Esa unión con Jesús con esa vida nueva de la que nos hace partícipes por la fuerza de su Espíritu nos tiene que llevar a una vida santa, a una vida de una unión íntima y profunda con Dios en nuestra oración, en la escucha de su Palabra allá desde lo más hondo de nuestro corazón. Unidos a Jesús como los sarmientos a la vid, que nos dice en otro lugar del evangelio. Es que ya sin Cristo nada somos ni nada podemos hacer. Cómo tenemos que crecer en santidad, en gracia en nuestro corazón.
Hoy en el evangelio hemos escuchado unas alabanzas a María. Primero de aquella mujer anónima que, escuchando a Jesús, grita en medio de la multitud. ¡Dichosa la madre de tal Hijo! ‘¡Dichoso el vientre que te llevó y dichosos los pechos que te criaron!’. Pero será también la alabanza de Jesús. La alabanza de Jesús para todos aquellos que escuchan la Palabra de Dios y la cumplen, pero que es una alabanza primero que nada a María, la que supo escuchar y plantar como nadie la Palabra de Dios en su vida.

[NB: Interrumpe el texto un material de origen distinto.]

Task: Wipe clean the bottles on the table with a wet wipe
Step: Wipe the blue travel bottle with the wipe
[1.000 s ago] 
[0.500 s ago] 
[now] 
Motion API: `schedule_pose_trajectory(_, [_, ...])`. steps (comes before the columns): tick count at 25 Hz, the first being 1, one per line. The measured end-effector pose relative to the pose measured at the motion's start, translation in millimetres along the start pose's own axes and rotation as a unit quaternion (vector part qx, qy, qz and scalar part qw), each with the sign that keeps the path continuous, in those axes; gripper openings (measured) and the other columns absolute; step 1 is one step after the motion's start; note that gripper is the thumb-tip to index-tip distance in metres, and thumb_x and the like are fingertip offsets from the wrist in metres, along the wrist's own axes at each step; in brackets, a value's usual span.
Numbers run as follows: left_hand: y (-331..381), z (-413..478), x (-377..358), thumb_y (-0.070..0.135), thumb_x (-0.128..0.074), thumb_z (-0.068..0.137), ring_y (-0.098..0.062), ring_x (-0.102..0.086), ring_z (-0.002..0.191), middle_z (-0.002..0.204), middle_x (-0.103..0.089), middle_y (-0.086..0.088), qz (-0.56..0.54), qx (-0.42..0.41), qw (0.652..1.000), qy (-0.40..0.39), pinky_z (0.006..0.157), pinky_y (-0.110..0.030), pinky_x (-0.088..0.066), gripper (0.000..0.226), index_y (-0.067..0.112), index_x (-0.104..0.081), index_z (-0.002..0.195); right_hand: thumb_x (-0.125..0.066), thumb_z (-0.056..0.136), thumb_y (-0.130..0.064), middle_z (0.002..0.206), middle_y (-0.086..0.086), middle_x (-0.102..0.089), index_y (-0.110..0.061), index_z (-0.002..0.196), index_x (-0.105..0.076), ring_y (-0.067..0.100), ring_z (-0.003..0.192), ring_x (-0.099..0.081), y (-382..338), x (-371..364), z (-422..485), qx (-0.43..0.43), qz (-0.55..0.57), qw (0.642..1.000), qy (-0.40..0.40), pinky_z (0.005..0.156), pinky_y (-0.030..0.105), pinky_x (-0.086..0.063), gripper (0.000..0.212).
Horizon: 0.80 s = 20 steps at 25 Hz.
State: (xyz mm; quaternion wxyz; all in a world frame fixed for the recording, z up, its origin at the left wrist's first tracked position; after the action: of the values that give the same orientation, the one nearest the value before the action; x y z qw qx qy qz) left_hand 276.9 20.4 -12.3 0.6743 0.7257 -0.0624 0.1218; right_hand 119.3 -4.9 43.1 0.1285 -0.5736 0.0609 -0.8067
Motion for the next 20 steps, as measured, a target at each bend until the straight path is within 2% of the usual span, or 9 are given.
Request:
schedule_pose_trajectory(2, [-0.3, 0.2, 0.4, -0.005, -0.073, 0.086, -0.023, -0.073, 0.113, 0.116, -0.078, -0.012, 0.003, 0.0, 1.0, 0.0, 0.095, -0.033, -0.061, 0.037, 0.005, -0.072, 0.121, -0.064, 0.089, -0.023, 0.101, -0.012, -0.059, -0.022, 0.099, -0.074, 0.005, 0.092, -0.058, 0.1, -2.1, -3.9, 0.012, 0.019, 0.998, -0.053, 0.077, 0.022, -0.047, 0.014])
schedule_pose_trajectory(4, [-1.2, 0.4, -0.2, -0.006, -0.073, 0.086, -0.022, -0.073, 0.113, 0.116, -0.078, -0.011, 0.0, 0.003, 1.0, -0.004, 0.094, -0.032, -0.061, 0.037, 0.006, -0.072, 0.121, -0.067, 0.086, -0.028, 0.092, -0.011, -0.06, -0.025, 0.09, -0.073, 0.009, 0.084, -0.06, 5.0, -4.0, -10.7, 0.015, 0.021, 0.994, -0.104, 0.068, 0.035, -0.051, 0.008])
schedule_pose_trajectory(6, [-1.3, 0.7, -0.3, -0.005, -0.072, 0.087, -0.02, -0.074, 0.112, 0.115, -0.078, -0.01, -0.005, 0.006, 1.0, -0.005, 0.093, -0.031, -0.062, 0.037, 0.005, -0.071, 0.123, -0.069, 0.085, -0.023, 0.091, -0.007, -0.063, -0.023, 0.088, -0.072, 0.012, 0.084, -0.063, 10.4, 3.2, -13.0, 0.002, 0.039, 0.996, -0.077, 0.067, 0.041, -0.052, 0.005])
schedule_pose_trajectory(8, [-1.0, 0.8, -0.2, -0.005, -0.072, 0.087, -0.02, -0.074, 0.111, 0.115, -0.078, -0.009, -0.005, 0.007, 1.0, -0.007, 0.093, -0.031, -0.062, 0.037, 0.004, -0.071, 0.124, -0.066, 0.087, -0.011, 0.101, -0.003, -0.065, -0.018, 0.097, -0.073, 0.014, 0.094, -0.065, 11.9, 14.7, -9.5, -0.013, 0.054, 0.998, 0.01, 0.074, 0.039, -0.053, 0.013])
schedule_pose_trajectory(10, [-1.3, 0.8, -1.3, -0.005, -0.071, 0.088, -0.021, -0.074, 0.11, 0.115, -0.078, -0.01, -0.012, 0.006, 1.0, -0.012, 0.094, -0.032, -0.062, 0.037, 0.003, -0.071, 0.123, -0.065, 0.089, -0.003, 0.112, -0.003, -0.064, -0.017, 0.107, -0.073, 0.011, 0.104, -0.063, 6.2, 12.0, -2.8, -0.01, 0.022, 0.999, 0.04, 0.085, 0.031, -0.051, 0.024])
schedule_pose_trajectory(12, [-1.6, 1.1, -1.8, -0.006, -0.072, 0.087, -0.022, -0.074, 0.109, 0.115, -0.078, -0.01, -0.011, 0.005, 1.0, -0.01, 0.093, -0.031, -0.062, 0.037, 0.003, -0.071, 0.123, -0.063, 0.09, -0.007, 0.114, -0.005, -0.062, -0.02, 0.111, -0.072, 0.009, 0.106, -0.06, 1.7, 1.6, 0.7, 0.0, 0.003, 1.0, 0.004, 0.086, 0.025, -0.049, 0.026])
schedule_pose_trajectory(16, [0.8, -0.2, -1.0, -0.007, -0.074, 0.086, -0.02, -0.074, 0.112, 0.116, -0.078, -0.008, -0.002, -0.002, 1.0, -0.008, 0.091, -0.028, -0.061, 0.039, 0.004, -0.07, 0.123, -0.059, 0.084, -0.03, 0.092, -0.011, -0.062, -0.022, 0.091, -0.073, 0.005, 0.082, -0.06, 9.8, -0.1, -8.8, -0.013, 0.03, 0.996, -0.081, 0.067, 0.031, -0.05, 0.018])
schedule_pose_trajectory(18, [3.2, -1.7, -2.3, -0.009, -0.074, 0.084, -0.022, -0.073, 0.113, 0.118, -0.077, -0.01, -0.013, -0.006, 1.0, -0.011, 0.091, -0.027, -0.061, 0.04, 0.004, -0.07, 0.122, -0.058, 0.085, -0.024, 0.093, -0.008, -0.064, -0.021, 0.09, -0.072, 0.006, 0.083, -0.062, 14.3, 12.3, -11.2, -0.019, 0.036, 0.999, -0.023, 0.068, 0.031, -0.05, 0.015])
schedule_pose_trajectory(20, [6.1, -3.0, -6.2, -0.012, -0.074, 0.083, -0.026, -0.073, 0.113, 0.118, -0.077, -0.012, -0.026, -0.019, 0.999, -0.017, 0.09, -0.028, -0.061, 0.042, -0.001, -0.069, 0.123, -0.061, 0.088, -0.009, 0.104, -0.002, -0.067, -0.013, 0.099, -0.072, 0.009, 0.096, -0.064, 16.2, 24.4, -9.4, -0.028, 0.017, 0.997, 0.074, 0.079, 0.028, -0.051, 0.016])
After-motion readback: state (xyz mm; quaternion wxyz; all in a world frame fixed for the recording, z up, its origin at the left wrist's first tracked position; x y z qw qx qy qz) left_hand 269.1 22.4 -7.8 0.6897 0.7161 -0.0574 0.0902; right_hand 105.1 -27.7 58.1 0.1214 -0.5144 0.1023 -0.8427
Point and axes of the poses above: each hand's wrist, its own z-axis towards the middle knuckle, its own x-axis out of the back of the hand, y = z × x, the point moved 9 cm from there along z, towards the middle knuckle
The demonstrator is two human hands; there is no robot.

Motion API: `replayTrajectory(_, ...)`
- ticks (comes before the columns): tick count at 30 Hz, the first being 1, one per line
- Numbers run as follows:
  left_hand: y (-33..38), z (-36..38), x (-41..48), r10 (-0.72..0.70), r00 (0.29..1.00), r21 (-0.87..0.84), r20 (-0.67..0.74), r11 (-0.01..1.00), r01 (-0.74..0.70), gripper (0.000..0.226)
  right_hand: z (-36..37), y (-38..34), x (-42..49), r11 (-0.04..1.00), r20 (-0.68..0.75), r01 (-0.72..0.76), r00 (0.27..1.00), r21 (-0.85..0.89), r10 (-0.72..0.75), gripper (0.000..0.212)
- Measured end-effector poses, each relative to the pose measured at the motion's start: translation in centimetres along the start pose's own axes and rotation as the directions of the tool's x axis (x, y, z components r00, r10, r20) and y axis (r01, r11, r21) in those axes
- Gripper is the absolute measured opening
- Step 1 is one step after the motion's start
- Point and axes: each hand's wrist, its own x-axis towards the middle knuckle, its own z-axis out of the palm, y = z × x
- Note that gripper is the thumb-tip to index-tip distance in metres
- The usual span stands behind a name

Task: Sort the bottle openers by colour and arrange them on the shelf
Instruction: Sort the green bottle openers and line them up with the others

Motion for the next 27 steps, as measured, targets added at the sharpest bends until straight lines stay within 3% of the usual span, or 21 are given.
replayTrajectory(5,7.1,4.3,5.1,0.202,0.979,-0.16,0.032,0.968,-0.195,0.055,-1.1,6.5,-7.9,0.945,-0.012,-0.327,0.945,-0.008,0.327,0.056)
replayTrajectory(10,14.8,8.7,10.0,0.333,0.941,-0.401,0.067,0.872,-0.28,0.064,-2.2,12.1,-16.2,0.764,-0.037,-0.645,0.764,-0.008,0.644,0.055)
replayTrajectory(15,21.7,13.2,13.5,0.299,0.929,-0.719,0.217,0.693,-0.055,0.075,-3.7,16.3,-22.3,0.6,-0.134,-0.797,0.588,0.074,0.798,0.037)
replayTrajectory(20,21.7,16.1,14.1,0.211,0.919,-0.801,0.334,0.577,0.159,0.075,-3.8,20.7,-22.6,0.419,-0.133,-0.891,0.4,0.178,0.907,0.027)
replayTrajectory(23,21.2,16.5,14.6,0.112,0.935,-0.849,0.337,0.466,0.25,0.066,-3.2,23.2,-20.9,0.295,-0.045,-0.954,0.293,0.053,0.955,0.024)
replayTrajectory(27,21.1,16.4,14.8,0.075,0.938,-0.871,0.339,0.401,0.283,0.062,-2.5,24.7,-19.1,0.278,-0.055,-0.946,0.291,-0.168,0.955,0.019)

Escuchemos nosotros así la Palabra de Dios y crezca nuestra fe en Jesús. Escuchemos la Palabra de Dios que nos salva, nos llena de gracia, nos santifica. Escuchemos la Palabra de Dios y ya que por la fe en Cristo Jesús somos hijos de Dios, aprendamos a ser hijos, a vivir como hijos, a resplandecer en esa santidad que tiene que inundar nuestra vida.